# DOVE THE VANDENGERG!!!



## seanmclemore (Aug 20, 2008)

made it down to key west via a VERY screwed up adventure with continental airlines which by the way can lick my :moon. bastards canceled my flight, flew me to miami via atlanta. landed miami after midnight, where my buddy mike drove from past FL city to get my drunk ass from the airport....now that i had a moment to vent

WHAT A DIVE!!!!

we had 150'+ of verticle viz and seas of 1 foot in BLUEWATER. this wasn't any brackish green rain water...i kept waiting for a marlin to swim by in this cobalt. the vandenberg is sitting in 147' to the sand....like 80' to the flight deck (may have been 70') and 30' to the top. 6 MILES FROM THE BEACH!!!! it took the captain longer to shut up about the ship than it did to ride out. went on a 46' newton named PHOENIX with southpoint divers downtown key west. cool bunch of folks...friggin hippies.

dove with mike, his friend alan, and a european named ronnie thatpassed up a trip to the fully nude strip club to go to hooters when we got back.

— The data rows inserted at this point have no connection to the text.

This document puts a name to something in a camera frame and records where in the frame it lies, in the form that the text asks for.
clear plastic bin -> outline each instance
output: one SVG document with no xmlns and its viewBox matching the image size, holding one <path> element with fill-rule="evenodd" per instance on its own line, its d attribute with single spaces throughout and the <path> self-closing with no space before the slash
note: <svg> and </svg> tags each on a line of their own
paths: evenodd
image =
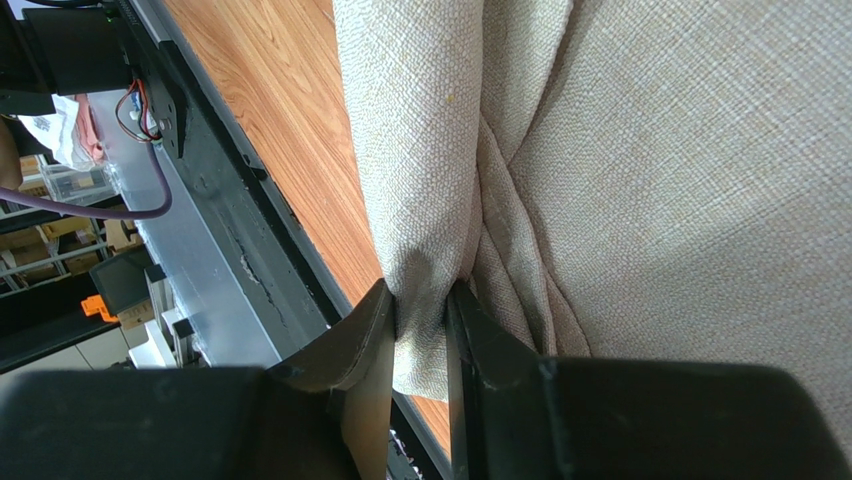
<svg viewBox="0 0 852 480">
<path fill-rule="evenodd" d="M 44 184 L 50 198 L 57 202 L 72 205 L 92 205 L 106 200 L 118 192 L 104 166 L 97 166 L 88 172 L 78 172 L 65 165 L 47 165 L 39 163 Z"/>
</svg>

person's hand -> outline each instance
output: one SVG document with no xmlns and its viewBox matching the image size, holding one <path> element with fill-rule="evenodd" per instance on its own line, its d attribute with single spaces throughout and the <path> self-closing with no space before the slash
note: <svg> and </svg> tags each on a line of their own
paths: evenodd
<svg viewBox="0 0 852 480">
<path fill-rule="evenodd" d="M 0 122 L 0 187 L 16 190 L 23 181 L 15 139 L 6 122 Z"/>
</svg>

wooden table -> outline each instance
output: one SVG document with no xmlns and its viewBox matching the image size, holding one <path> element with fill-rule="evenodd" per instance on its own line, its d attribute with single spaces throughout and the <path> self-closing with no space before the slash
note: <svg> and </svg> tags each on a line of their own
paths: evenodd
<svg viewBox="0 0 852 480">
<path fill-rule="evenodd" d="M 343 105 L 331 0 L 163 0 L 354 305 L 381 270 Z M 413 397 L 449 455 L 447 404 Z"/>
</svg>

folded cloth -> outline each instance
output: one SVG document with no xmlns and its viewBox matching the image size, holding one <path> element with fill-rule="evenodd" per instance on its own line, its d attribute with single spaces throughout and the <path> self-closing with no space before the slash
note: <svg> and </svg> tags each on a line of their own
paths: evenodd
<svg viewBox="0 0 852 480">
<path fill-rule="evenodd" d="M 341 0 L 335 20 L 395 388 L 446 399 L 464 278 L 543 354 L 782 367 L 852 455 L 852 3 Z"/>
</svg>

black cable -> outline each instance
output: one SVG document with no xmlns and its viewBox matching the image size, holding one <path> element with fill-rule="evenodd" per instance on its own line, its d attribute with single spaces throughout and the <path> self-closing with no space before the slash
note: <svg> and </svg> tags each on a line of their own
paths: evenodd
<svg viewBox="0 0 852 480">
<path fill-rule="evenodd" d="M 58 8 L 81 8 L 81 7 L 94 7 L 95 5 L 101 3 L 100 0 L 27 0 L 30 3 L 35 3 L 36 5 L 41 5 L 44 7 L 58 7 Z"/>
</svg>

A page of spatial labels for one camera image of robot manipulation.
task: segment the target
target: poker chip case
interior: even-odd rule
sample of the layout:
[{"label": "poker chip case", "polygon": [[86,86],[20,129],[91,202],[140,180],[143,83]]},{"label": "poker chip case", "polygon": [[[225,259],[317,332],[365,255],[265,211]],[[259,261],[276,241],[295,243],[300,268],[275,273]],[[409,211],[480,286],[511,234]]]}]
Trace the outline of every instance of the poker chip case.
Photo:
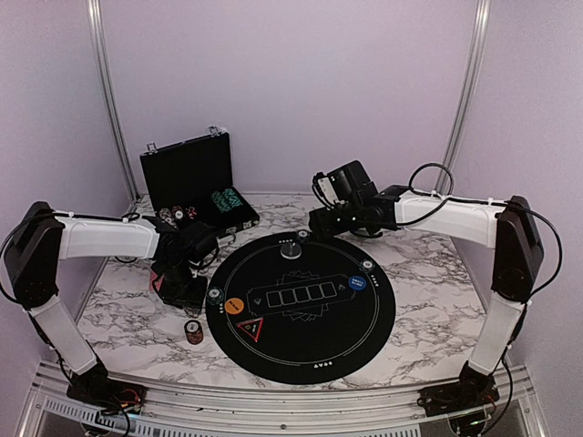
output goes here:
[{"label": "poker chip case", "polygon": [[256,226],[259,215],[233,187],[230,135],[210,135],[156,148],[140,155],[152,207],[172,226],[202,221],[218,238]]}]

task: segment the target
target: round poker mat
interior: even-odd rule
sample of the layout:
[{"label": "round poker mat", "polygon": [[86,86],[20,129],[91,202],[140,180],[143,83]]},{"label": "round poker mat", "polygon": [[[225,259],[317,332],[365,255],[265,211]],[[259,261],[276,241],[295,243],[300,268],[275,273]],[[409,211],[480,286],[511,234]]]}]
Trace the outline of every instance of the round poker mat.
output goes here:
[{"label": "round poker mat", "polygon": [[233,361],[288,384],[357,371],[387,342],[395,317],[389,279],[370,256],[305,230],[235,250],[212,277],[205,308],[212,336]]}]

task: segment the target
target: purple wall
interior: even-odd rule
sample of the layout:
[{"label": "purple wall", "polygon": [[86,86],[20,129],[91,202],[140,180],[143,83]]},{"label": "purple wall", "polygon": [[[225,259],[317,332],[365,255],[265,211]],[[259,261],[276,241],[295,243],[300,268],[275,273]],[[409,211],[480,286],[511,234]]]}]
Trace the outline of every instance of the purple wall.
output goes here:
[{"label": "purple wall", "polygon": [[445,153],[476,2],[102,1],[113,84],[138,155],[232,133],[244,190],[308,191],[316,171],[359,158],[405,183]]},{"label": "purple wall", "polygon": [[[129,201],[85,2],[0,2],[0,46],[1,238],[39,199],[60,209],[124,212]],[[70,309],[97,265],[98,260],[77,260],[61,266],[58,285]],[[1,297],[0,326],[0,435],[10,436],[47,349],[27,316]]]},{"label": "purple wall", "polygon": [[[512,358],[527,364],[551,435],[581,435],[583,3],[493,2],[479,80],[455,164],[456,194],[520,194],[557,226],[562,274],[536,296]],[[557,259],[544,227],[542,280]],[[458,247],[488,295],[492,253]]]}]

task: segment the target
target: marble surface
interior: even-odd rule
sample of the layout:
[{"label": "marble surface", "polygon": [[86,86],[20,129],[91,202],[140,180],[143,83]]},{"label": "marble surface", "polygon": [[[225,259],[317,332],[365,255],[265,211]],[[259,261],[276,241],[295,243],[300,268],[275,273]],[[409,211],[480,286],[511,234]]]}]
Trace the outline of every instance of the marble surface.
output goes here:
[{"label": "marble surface", "polygon": [[[309,196],[247,195],[260,214],[258,227],[223,240],[220,260],[243,244],[276,232],[307,229]],[[138,212],[151,213],[148,200]],[[130,375],[198,385],[283,390],[362,389],[455,377],[472,347],[485,313],[461,259],[448,237],[421,231],[385,232],[384,237],[342,238],[368,252],[392,282],[396,322],[379,354],[337,381],[290,386],[254,376],[231,361],[212,339],[204,316],[205,339],[186,341],[183,310],[162,304],[149,290],[149,261],[111,260],[93,291],[79,328],[106,366]],[[215,262],[202,273],[209,278]]]}]

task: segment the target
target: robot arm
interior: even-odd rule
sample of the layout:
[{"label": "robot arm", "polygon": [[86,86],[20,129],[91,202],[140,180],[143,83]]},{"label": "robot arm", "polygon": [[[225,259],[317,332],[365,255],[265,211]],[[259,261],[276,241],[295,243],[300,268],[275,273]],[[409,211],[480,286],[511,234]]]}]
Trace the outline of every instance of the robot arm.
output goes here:
[{"label": "robot arm", "polygon": [[[498,399],[492,373],[522,326],[543,260],[537,227],[525,212],[527,201],[518,196],[509,202],[449,198],[406,186],[378,192],[358,161],[328,175],[316,175],[312,188],[325,205],[310,213],[310,228],[317,237],[357,229],[373,236],[380,229],[405,228],[466,239],[495,250],[494,293],[460,382],[421,390],[419,404],[428,415],[435,415],[482,405],[487,402],[485,396]],[[438,399],[446,401],[440,404]]]},{"label": "robot arm", "polygon": [[81,401],[108,400],[124,387],[108,379],[105,366],[59,298],[58,262],[80,257],[153,259],[152,269],[164,278],[156,290],[162,300],[200,310],[207,279],[194,278],[190,263],[200,262],[217,247],[212,230],[202,223],[177,230],[155,217],[78,216],[37,202],[8,245],[5,264],[15,299],[74,373],[77,384],[67,394]]}]

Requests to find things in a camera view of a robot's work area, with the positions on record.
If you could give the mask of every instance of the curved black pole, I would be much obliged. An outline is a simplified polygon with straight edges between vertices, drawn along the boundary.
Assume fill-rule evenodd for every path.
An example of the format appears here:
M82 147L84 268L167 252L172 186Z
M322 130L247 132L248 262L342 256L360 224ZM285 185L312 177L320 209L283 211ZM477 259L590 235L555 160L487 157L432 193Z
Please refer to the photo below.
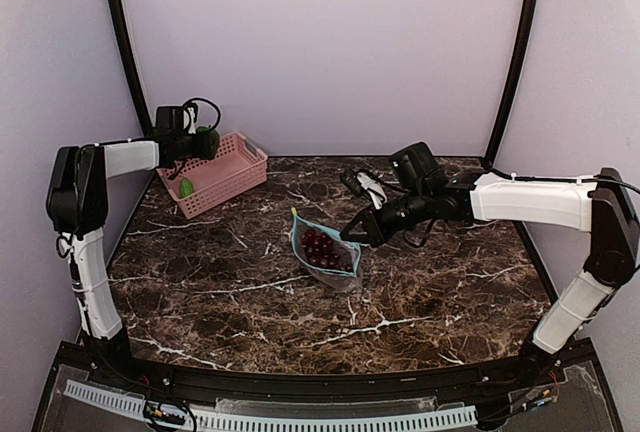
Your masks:
M151 135L151 117L149 117L147 102L144 98L138 69L133 58L133 49L131 48L131 41L129 40L129 32L127 31L127 22L124 17L122 0L108 1L109 9L111 10L113 30L116 34L118 48L120 49L120 58L122 59L122 66L124 67L124 74L127 77L127 84L129 84L129 93L133 100L133 106L136 109L142 133L145 136L149 136Z
M518 89L518 81L524 64L524 57L527 53L527 44L529 35L531 34L531 24L533 23L533 12L536 8L536 0L523 0L522 11L520 12L520 23L518 24L518 33L516 34L516 43L513 47L513 55L511 56L511 65L507 74L507 81L502 92L500 107L498 107L498 115L493 124L493 131L489 139L489 145L481 159L483 167L489 169L493 167L493 163L498 155L504 132L509 121L509 114L513 106L513 99Z

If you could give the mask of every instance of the green object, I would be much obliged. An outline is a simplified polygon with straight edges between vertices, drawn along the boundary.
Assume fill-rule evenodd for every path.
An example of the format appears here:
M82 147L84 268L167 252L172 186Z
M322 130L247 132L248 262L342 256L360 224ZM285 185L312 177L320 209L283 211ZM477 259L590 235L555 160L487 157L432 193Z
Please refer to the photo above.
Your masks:
M193 183L189 179L182 179L180 181L180 198L184 199L195 193L196 189L193 187Z
M198 128L196 128L196 132L209 133L209 140L211 141L209 144L210 145L209 150L211 151L211 153L209 154L208 157L203 157L203 159L209 159L209 160L215 159L216 152L218 151L218 146L220 145L220 134L218 133L218 131L213 127L205 127L204 125L201 125Z

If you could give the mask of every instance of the black metal frame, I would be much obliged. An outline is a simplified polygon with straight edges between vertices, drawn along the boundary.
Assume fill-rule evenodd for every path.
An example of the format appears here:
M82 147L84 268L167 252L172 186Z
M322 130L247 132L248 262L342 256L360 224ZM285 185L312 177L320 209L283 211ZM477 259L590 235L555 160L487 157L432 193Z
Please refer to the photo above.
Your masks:
M611 391L602 372L599 359L590 339L577 341L560 352L562 368L591 361L602 387L614 430L622 432ZM172 397L188 402L214 405L221 398L288 403L356 403L437 396L440 404L464 402L475 405L480 416L500 409L509 403L508 394L515 387L501 383L504 371L513 367L516 357L480 364L430 369L415 372L346 375L346 376L290 376L212 371L162 364L135 359L139 375ZM62 342L49 371L42 399L32 431L39 432L43 424L48 398L52 393L60 365L67 365L89 373L89 380L113 387L131 389L102 358L86 348Z
M144 98L140 75L138 74L138 68L133 56L131 39L129 38L127 21L124 15L124 7L122 6L122 0L108 1L113 30L118 42L118 49L120 50L120 59L122 60L122 67L124 68L124 74L127 77L127 84L129 85L129 93L131 94L133 106L136 109L140 128L146 137L151 134L151 117L149 116L147 101Z
M487 151L482 159L482 165L487 169L493 167L504 133L507 129L507 122L509 121L509 115L511 114L511 109L513 107L513 100L515 99L518 82L520 81L524 58L527 53L527 45L529 43L529 35L531 34L531 25L533 24L533 13L536 8L536 1L537 0L523 0L522 2L522 11L520 12L520 22L518 23L516 43L513 46L513 55L511 56L511 64L509 65L507 80L504 84L502 99L500 99L498 115L496 116L496 121L493 124L489 145L487 146Z
M504 137L516 89L520 80L520 73L522 72L522 66L524 64L535 6L536 0L523 0L520 21L518 23L518 32L516 34L515 45L511 56L509 72L507 73L507 80L502 93L502 99L500 101L500 106L498 108L498 113L493 125L487 150L484 157L481 159L485 168L493 166L498 154L498 149L500 148L500 144ZM142 90L136 61L133 56L133 49L131 47L131 40L129 38L122 0L109 0L109 9L111 10L113 29L120 49L122 66L127 77L127 83L129 84L129 92L131 93L136 114L140 121L140 127L146 136L151 132L151 117L149 115L144 92Z

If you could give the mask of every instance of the black camera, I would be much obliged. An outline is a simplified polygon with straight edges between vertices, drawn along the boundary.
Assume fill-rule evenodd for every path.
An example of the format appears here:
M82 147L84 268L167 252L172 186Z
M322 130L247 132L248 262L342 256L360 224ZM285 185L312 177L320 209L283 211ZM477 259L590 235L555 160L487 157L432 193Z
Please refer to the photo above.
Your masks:
M154 136L171 134L188 135L190 129L198 119L198 106L163 105L156 109L156 125L153 128Z
M393 173L403 189L432 196L448 182L444 170L424 142L405 147L389 157Z

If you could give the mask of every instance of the table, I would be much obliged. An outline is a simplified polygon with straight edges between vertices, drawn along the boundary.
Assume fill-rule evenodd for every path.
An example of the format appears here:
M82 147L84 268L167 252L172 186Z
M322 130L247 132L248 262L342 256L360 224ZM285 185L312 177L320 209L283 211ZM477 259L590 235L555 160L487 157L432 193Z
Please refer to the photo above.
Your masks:
M448 174L475 159L439 159ZM266 183L186 220L156 177L110 265L134 355L286 374L365 374L515 355L550 306L511 222L438 222L426 246L363 248L362 288L337 293L290 245L291 207L341 229L365 207L338 179L381 157L269 159Z

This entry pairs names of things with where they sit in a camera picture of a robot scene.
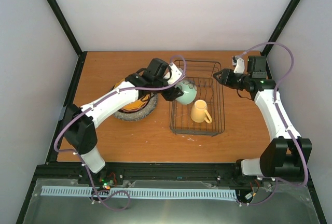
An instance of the dish rack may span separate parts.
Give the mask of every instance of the dish rack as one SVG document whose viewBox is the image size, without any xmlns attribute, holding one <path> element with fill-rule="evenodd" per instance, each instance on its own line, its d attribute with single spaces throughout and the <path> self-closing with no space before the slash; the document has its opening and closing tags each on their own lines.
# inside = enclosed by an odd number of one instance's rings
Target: dish rack
<svg viewBox="0 0 332 224">
<path fill-rule="evenodd" d="M 215 136 L 225 130 L 224 92 L 223 87 L 212 77 L 219 72 L 222 65 L 215 61 L 186 60 L 186 77 L 197 86 L 195 100 L 183 105 L 178 101 L 170 102 L 169 124 L 175 134 L 195 134 Z M 176 60 L 174 64 L 183 69 L 182 60 Z M 191 108 L 195 101 L 204 100 L 207 110 L 212 117 L 212 123 L 196 123 L 190 117 Z"/>
</svg>

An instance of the black metal frame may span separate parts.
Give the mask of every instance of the black metal frame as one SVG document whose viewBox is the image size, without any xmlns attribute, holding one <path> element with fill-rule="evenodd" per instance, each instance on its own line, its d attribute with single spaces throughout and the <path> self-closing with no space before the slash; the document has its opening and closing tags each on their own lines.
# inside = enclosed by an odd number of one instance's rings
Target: black metal frame
<svg viewBox="0 0 332 224">
<path fill-rule="evenodd" d="M 71 31 L 62 11 L 56 0 L 47 0 L 52 8 L 55 16 L 59 20 L 64 32 L 71 42 L 74 50 L 78 55 L 78 61 L 69 86 L 67 96 L 63 106 L 71 104 L 74 100 L 80 75 L 84 66 L 87 52 L 82 52 L 73 32 Z M 300 0 L 291 0 L 279 23 L 273 31 L 269 41 L 276 41 L 286 23 L 290 19 L 296 6 Z M 262 55 L 267 56 L 272 49 L 272 45 L 266 45 Z M 268 77 L 271 78 L 270 69 L 267 65 Z M 41 178 L 76 178 L 82 183 L 86 183 L 87 178 L 84 174 L 83 167 L 77 162 L 57 162 L 58 154 L 53 150 L 55 137 L 60 132 L 62 127 L 62 120 L 57 124 L 56 131 L 49 149 L 46 164 L 38 165 L 34 173 L 33 179 L 26 194 L 25 201 L 21 208 L 17 223 L 23 223 L 27 207 L 32 196 L 35 183 Z M 106 163 L 106 168 L 115 171 L 117 175 L 122 175 L 122 178 L 117 178 L 118 182 L 122 180 L 193 180 L 204 181 L 217 186 L 230 187 L 235 190 L 251 190 L 249 181 L 252 177 L 234 176 L 237 169 L 236 163 L 217 163 L 217 164 L 198 164 L 198 163 L 184 163 L 184 164 L 149 164 L 149 163 Z M 286 178 L 290 181 L 302 180 L 302 178 Z M 308 181 L 308 188 L 311 194 L 315 210 L 321 223 L 326 223 L 324 213 L 322 211 L 319 199 L 317 197 L 315 187 L 311 180 Z"/>
</svg>

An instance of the robotic arm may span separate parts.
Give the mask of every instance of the robotic arm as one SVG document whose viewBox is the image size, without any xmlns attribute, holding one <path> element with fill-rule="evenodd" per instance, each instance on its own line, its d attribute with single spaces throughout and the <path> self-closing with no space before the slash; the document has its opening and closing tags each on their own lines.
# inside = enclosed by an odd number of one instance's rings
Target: robotic arm
<svg viewBox="0 0 332 224">
<path fill-rule="evenodd" d="M 288 130 L 300 144 L 306 162 L 312 145 L 309 139 L 302 138 L 293 127 L 281 103 L 279 91 L 274 92 L 275 81 L 266 79 L 266 58 L 249 56 L 247 74 L 243 73 L 244 61 L 241 57 L 233 57 L 233 65 L 234 70 L 224 68 L 213 77 L 226 87 L 249 92 L 251 99 L 260 109 L 270 134 L 270 144 L 260 158 L 239 161 L 242 174 L 265 177 L 302 176 L 303 165 Z"/>
<path fill-rule="evenodd" d="M 71 105 L 64 116 L 64 125 L 67 125 L 75 116 L 88 108 L 91 108 L 91 110 L 65 132 L 65 138 L 81 155 L 90 170 L 94 173 L 99 172 L 105 166 L 105 161 L 96 147 L 95 129 L 117 110 L 150 94 L 150 91 L 147 91 L 146 88 L 163 88 L 172 85 L 181 76 L 182 71 L 174 63 L 169 65 L 161 59 L 154 58 L 147 68 L 142 68 L 129 75 L 118 87 L 101 98 L 82 107 Z M 133 87 L 137 89 L 120 90 Z M 183 92 L 176 87 L 158 92 L 167 101 L 173 101 L 183 95 Z"/>
</svg>

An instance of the yellow plate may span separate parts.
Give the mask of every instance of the yellow plate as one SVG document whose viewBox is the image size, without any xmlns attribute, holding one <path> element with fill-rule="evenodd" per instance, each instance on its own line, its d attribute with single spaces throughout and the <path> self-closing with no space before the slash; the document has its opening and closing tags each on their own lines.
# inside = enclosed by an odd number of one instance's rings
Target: yellow plate
<svg viewBox="0 0 332 224">
<path fill-rule="evenodd" d="M 123 82 L 125 79 L 122 79 L 121 81 L 119 81 L 117 84 L 115 84 L 114 88 L 118 87 L 121 82 Z M 134 111 L 134 110 L 138 110 L 139 108 L 144 107 L 147 103 L 148 103 L 148 99 L 150 98 L 150 95 L 146 95 L 144 97 L 142 97 L 141 99 L 134 101 L 126 106 L 124 106 L 123 108 L 121 108 L 123 111 Z"/>
</svg>

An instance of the white wall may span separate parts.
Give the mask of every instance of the white wall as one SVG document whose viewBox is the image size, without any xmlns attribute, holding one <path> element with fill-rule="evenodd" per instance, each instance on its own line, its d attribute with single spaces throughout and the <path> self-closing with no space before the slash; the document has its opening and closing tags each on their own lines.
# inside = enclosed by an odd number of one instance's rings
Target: white wall
<svg viewBox="0 0 332 224">
<path fill-rule="evenodd" d="M 311 139 L 309 169 L 328 223 L 332 223 L 332 3 L 302 0 L 279 42 L 289 46 L 295 66 L 281 85 L 282 100 L 294 126 Z M 274 78 L 289 68 L 289 57 L 274 47 L 269 55 Z"/>
<path fill-rule="evenodd" d="M 57 0 L 83 50 L 243 50 L 290 0 Z"/>
<path fill-rule="evenodd" d="M 46 0 L 0 0 L 0 222 L 45 163 L 77 61 Z"/>
</svg>

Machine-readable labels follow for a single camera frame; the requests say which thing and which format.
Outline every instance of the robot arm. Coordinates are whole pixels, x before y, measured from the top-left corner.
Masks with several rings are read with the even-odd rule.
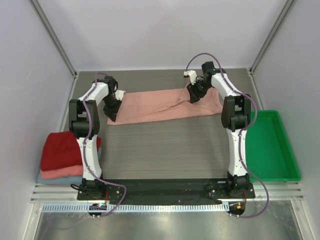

we did back to back dives on the vandy instead of going to another site. i think we had 45minutes ish on the first and 38 on the second. not much marine life to speak of...just a couple barracudas and some yellowtail snapper. wreck is still pretty baron...only 5 months old, but after the stretch of not diving i've had over the last few months it was great. per usual we had to "tag" the ship with the MBT plate....i'm positive it will be a while before anyone finds it to remove it!!! we did a full tour of the ship including spending a few minutes under the stern at the rudder and under the bow in the debris field. there was crap everywhere from the explosives from being sunk. well, enough narrative, on to the pics. i didn't edit them so thier big...oh well

cheers























































that would be the boat on the surface from 130'























































probably my favorite picture...of mike...wish i would have gotten the same one :banghead


----------



## Clay-Doh (Oct 2, 2007)

That is bad ass sean! Sweet pics man! The boat on the surface looks 20 feet away, not 50 or so. Nice water


----------



## FenderBender (Oct 2, 2007)

Nice pictures! Man i'm jealous. Looks like it was warm too.


----------